- Conference: Big Seven Conference
- Record: 10–11 (4–8 Big Seven)
- Head coach: Clay Sutherland (5th season);
- Home arena: Iowa State Armory

= 1951–52 Iowa State Cyclones men's basketball team =

American college basketball season

The 1951–52 Iowa State Cyclones men's basketball team represented Iowa State University during the 1951–52 NCAA men's basketball season. The Cyclones were coached by Clay Sutherland, who was in his fifth season with the Cyclones. They played their home games at the Iowa State Armory in Ames, Iowa.

They finished the season 10–11, 4–8 in Big Seven play to finish in a tie for fourth place.

The February 11 home game against Kansas marked the first ever live telecast of an Iowa State basketball home game. WOI-TV broadcast the game in central Iowa.

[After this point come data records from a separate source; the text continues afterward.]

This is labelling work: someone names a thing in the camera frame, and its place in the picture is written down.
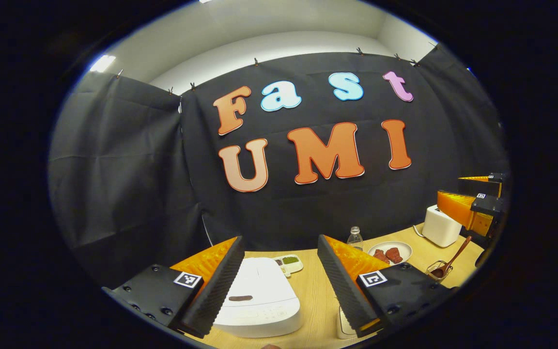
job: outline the meat slice
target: meat slice
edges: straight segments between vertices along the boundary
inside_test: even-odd
[[[383,250],[379,250],[376,249],[376,251],[374,252],[374,257],[378,258],[379,260],[387,263],[388,265],[390,265],[391,263],[389,262],[389,258],[387,258],[387,256],[385,256],[385,251]]]
[[[403,258],[399,255],[399,250],[397,250],[397,247],[393,247],[387,250],[385,256],[387,256],[387,258],[389,258],[393,263],[396,264],[403,261]]]

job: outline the spoon
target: spoon
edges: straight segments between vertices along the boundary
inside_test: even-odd
[[[447,270],[449,269],[453,261],[458,258],[460,253],[464,251],[465,247],[471,242],[471,239],[472,237],[468,236],[462,246],[460,246],[458,252],[456,252],[456,256],[453,256],[453,258],[448,263],[445,263],[442,267],[434,269],[432,271],[432,275],[436,276],[439,279],[442,278],[447,273]]]

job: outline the orange letter
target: orange letter
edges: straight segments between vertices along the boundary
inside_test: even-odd
[[[219,109],[219,120],[221,120],[221,127],[219,127],[220,136],[226,135],[242,126],[242,119],[238,119],[235,112],[242,115],[247,111],[247,104],[241,96],[249,97],[250,95],[251,89],[247,86],[242,86],[217,99],[212,104]]]
[[[264,188],[268,181],[268,168],[266,168],[264,155],[266,145],[268,145],[266,139],[255,139],[244,146],[253,155],[253,166],[255,167],[253,179],[244,179],[241,175],[238,162],[239,146],[232,145],[219,150],[219,156],[223,159],[225,177],[232,188],[241,192],[258,191]]]
[[[299,185],[317,181],[312,161],[325,179],[332,175],[335,159],[339,159],[339,168],[335,172],[339,178],[358,177],[365,173],[365,168],[358,161],[356,132],[357,127],[352,122],[341,122],[333,127],[328,145],[324,145],[311,128],[290,131],[288,139],[294,142],[298,159],[298,175],[294,181]]]
[[[406,152],[406,141],[403,139],[403,129],[405,124],[400,120],[387,120],[381,123],[381,126],[389,134],[389,143],[391,145],[391,161],[389,168],[392,170],[401,170],[410,166],[411,161]]]

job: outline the round plate
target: round plate
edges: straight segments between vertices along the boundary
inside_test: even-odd
[[[376,252],[376,250],[383,250],[386,253],[390,248],[394,247],[397,247],[400,257],[403,258],[402,262],[407,261],[408,258],[412,256],[412,247],[410,247],[409,244],[401,241],[386,241],[377,243],[376,245],[374,245],[374,247],[370,248],[368,254],[370,256],[374,256],[374,252]]]

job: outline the ceiling
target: ceiling
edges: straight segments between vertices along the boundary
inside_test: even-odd
[[[326,31],[377,39],[387,13],[358,0],[192,1],[122,40],[107,72],[151,82],[210,49],[271,33]]]

== Schedule and results ==

| Date time, TV | Rank^{#} | Opponent^{#} | Result | Record | Site city, state |
Regular season
| December 1, 1951* 7:30 pm |  | South Dakota | W 54–50 | 1–0 | Iowa State Armory Ames, Iowa |
| December 3, 1951* 7:30 pm |  | at Morningside | W 65–63 | 2–0 | Allee Gymnasium Sioux City, Iowa |
| December 7, 1951* 7:30 pm |  | at Creighton | W 57–49 | 3–0 | University Gym Omaha, Nebraska |
| December 10, 1951* 7:30 pm |  | Drake Iowa Big Four | W 51–46 | 4–0 | Iowa State Armory Ames, Iowa |
| December 22, 1951* 8:15 pm |  | at Drake Iowa Big Four | L 57–68 | 4–1 | Drake Fieldhouse Des Moines, Iowa |
| December 27, 1951* 9:45 pm |  | vs. Missouri Big Seven Holiday Tournament Quarterfinals | L 42–49 | 4–2 | Municipal Auditorium Kansas City, Missouri |
| December 28, 1951* 4:00 pm |  | vs. No. 13 Stanford Big Seven Holiday Tournament Consolation Semifinals | L 102–103 | 4–3 | Municipal Auditorium Kansas City, Missouri |
| December 29, 1951* 2:00 pm |  | vs. Nebraska Big Seven Holiday Tournament Seventh Place | W 75–66 | 5–3 | Municipal Auditorium Kansas City, Missouri |
| January 5, 1952 7:30 pm |  | Missouri | W 57–55 | 6–3 (1–0) | Iowa State Armory Ames, Iowa |
| January 12, 1952 9:00 pm |  | at Colorado | L 52–67 | 6–4 (1–1) | Balch Fieldhouse Boulder, Colorado |
| January 19, 1952 7:30 pm |  | at No. 9 Kansas State | L 58–76 | 6–5 (1–2) | Ahearn Fieldhouse Manhattan, Kansas |
| January 28, 1952 7:30 pm |  | Nebraska | W 78–72 | 7–5 (2–2) | Iowa State Armory Ames, Iowa |
| February 2, 1952 8:00 pm |  | at No. 4 Kansas | L 68–86 | 7–6 (2–3) | Hoch Auditorium Lawrence, Kansas |
| February 4, 1952 7:30 pm |  | at Oklahoma | L 45–49 | 7–7 (2–4) | OU Field House Norman, Oklahoma |
| February 11, 1952 7:20 pm, WOI |  | No. 6 Kansas | L 50–55 | 7–8 (2–5) | Iowa State Armory Ames, Iowa |
| February 16, 1952* 7:30 pm |  | Creighton | W 59–58 ^{OT} | 8–8 | Iowa State Armory Ames, Iowa |
| February 23, 1952 7:30 pm, WOI |  | Oklahoma | W 59–48 | 9–8 (3–5) | Iowa State Armory Ames, Iowa |
| February 25, 1952 8:00 pm |  | at Nebraska | L 53–75 | 9–9 (3–6) | Nebraska Coliseum Lincoln, Nebraska |
| February 29, 1952 |  | at Missouri | L 49–53 | 9–10 (3–7) | Brewer Fieldhouse Columbia, Missouri |
| March 3, 1952 7:30 pm |  | No. 3 Kansas State | L 66–88 | 9–11 (3–8) | Iowa State Armory Ames, Iowa |
| March 8, 1952 7:30 pm |  | Colorado | W 69–62 | 10–11 (4–8) | Iowa State Armory Ames, Iowa |
*Non-conference game. ^{#}Rankings from AP poll. (#) Tournament seedings in parentheses. All times are in Central Time.